今迄身体の指令はすべて脳から発せられていたと教えられていましたが、今では全身の臓器細胞が仲間になって情報を発信しあっていること、殊に血管の情報回路が解明されて、一滴の血液で全身の癌検診が可能になったと話されていました。1時間番組のすべてを間違いなくお伝え出来ませんが、全国の基礎・臨床部門で研究されていますから、これからまだまだ病気の解明・治療の進歩が見られましょう。病魔の苦痛から免れ、延命出来ても死は免れられません。どう人生を歩むか。医学と違って夫々に難問があります。
2016年の統計で日本人平均寿命は男子80.98 女子87.14で香港についで世界第2位。百歳以上が6万7千人を越し、最高齢者は117歳でした。ただ100歳以上で寝たきりでない健康長寿者数は不明です。願わくは半数以上が自立生活をして欲しいものです。医学の進歩は十分この希望を叶えてくれましょう。
今回は細胞・組織からの解説で、感情や生活リズムによる変化まで説明されませんでした。喜怒哀楽・生活環境変化によるリズムの変化による人体変化の新しい研究成果を教えてほしいと思います。 嬉しい事楽しい事逆に悲しい時の感情による体の変化は現在でも自覚しますが、中枢からか末梢からによるものか、あるいは全身すべての神経が呼応して作用しているのか明快になれば、心がどこにあるかは哲学の話でなく医学の話になりましょう。分ればいいと言うものでない、分からない方が人間味があって面白いかもしれません。

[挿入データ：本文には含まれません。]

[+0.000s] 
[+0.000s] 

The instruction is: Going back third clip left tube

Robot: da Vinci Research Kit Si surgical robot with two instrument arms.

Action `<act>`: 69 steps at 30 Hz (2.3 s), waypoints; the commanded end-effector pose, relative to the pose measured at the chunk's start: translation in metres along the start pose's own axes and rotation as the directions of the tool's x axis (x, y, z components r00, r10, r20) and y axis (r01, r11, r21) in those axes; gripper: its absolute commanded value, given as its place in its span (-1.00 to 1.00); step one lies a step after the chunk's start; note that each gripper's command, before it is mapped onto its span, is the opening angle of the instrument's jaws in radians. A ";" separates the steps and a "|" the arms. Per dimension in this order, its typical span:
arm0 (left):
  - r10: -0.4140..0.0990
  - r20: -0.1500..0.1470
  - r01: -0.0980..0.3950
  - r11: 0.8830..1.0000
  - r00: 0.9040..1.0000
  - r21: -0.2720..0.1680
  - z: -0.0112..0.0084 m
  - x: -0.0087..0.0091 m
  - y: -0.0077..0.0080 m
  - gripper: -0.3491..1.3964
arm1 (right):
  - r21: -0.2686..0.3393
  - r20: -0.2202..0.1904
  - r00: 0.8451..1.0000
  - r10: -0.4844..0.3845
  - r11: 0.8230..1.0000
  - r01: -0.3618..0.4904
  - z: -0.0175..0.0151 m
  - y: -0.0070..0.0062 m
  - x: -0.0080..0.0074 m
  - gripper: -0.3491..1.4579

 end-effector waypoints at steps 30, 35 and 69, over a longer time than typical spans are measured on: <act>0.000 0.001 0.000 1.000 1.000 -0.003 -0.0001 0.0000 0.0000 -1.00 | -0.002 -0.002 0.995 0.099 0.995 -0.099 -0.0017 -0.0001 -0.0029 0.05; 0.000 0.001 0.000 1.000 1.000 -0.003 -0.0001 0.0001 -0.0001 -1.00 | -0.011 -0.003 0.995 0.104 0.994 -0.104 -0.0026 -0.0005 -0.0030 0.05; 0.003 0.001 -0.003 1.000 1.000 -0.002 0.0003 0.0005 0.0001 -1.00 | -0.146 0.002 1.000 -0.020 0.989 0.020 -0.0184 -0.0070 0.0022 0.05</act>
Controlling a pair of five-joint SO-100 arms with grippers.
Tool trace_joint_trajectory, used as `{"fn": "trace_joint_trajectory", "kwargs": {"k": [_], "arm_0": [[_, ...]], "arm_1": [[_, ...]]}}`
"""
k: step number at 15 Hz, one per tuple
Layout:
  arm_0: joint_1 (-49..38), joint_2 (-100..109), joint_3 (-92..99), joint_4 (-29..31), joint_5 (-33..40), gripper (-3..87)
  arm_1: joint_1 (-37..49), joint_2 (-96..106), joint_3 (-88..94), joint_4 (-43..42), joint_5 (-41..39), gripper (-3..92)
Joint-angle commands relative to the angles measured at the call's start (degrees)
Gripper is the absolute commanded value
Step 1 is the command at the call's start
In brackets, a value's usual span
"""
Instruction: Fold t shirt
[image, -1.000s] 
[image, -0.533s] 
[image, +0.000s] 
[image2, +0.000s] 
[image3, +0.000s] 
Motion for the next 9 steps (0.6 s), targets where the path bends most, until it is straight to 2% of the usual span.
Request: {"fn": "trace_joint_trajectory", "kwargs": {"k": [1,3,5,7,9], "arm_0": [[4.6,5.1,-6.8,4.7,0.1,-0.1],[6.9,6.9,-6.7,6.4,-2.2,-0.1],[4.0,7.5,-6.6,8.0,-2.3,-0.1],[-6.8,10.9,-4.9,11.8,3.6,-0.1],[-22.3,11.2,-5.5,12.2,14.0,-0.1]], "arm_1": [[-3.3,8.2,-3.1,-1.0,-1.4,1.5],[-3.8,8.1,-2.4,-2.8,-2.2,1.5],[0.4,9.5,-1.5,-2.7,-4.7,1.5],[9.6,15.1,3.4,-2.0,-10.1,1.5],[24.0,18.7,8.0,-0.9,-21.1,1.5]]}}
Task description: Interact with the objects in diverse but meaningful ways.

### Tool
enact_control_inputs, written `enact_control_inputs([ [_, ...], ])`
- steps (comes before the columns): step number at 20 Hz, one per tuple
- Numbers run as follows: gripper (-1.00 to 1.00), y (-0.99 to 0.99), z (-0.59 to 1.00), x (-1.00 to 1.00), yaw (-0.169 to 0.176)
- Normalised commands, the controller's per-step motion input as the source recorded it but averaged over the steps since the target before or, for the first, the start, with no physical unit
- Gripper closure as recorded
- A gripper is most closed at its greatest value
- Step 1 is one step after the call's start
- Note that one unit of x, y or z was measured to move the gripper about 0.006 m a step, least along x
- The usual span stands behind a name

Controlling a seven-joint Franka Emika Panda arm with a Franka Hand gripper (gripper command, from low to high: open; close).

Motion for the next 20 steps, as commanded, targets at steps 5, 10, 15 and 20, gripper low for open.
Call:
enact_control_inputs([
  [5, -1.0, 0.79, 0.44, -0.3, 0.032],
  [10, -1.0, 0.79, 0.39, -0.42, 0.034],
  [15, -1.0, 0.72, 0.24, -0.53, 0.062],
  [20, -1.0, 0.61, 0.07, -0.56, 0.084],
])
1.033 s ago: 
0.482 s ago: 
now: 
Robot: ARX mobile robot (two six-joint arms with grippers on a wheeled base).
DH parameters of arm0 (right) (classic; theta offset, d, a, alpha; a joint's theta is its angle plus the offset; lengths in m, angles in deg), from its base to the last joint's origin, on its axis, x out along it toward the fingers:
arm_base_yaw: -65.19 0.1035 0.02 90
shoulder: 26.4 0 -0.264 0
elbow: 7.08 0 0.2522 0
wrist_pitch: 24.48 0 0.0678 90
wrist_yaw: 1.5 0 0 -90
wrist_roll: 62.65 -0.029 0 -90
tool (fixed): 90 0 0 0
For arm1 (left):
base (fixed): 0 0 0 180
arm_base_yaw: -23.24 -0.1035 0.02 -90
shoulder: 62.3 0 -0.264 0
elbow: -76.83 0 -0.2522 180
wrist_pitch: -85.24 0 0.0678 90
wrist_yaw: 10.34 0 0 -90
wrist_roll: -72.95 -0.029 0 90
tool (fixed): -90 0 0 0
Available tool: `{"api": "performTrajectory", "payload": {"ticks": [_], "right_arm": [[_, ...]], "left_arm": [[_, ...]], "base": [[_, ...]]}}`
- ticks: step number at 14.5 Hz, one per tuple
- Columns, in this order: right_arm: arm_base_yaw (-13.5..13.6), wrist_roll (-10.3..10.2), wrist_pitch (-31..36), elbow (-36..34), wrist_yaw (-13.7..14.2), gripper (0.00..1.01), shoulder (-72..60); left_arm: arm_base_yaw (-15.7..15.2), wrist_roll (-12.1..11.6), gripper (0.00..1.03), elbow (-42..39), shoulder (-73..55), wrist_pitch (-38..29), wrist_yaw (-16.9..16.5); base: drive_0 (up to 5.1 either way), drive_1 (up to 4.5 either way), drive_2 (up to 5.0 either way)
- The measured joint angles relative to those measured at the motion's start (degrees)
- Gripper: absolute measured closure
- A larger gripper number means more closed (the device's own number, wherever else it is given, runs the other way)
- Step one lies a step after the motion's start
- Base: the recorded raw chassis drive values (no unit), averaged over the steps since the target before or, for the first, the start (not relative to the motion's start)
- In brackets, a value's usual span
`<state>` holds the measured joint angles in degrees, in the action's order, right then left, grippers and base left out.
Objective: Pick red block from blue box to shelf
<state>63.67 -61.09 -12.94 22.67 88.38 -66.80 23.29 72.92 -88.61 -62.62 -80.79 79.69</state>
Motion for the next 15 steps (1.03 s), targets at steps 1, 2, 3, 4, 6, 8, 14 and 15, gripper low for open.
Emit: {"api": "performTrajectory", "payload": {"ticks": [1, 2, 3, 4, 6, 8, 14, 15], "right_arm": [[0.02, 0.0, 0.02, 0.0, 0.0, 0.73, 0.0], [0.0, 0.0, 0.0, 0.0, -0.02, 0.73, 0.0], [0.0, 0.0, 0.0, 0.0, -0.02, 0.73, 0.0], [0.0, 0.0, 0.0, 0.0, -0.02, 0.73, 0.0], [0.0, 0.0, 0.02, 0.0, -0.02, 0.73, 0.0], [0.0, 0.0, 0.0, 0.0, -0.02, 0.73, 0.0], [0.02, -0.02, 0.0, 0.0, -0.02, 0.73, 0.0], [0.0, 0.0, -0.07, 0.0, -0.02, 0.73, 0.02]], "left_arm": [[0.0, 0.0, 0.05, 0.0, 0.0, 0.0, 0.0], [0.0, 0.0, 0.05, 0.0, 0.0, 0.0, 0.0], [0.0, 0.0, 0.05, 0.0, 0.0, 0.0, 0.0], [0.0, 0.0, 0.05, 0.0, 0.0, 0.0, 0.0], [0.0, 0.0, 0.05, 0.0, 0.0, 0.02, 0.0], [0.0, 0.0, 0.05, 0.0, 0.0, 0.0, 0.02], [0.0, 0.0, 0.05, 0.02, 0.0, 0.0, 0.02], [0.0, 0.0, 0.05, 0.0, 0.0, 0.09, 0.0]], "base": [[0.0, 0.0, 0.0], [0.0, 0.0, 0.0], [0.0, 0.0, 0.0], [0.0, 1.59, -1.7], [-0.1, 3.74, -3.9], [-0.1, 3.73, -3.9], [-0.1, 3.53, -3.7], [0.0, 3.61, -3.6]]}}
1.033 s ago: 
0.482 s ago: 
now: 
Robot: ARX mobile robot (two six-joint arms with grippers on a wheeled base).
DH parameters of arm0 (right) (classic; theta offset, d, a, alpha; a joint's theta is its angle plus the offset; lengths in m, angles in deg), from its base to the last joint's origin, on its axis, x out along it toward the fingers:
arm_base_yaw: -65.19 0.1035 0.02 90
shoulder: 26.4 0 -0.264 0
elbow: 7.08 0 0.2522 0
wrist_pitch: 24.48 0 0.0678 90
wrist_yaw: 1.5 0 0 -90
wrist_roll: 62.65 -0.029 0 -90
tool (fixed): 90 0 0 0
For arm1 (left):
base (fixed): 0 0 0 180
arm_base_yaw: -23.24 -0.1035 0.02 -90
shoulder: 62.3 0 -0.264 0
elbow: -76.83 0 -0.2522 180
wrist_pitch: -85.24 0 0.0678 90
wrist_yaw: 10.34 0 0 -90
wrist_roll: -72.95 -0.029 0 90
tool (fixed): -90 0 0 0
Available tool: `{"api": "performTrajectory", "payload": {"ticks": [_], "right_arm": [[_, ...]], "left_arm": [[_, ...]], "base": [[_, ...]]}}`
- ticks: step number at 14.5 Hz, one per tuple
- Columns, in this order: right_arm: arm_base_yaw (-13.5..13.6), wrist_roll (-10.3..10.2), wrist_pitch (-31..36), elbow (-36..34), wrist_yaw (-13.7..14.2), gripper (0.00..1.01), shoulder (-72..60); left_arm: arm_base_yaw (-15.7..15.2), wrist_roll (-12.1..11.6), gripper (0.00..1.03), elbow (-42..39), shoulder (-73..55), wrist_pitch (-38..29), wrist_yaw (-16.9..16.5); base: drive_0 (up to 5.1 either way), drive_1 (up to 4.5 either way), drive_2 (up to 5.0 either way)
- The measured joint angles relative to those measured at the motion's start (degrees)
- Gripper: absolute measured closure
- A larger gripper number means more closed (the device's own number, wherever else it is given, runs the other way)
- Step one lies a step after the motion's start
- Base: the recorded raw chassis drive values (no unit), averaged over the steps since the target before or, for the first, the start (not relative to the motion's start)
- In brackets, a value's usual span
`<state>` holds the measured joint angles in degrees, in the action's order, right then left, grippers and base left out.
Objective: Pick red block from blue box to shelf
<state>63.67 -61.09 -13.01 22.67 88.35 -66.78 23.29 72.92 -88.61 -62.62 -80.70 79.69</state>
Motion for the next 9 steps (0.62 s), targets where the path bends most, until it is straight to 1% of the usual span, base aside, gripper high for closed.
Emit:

今 目の前窓の外を大きな雲がゆっくりと北から南に流れていきます。その間にも形が変わっております。人間も一人一人みんな違った体格個性を持って生活しております。強い人弱い人、背も高低様々、顔貌も違います。文学を好む人、またスポーツに興味ある人その他さまざまな集団で社会が成り立っています。各々の進む道、大地を踏みしめて今年も頑張って歩みましょう。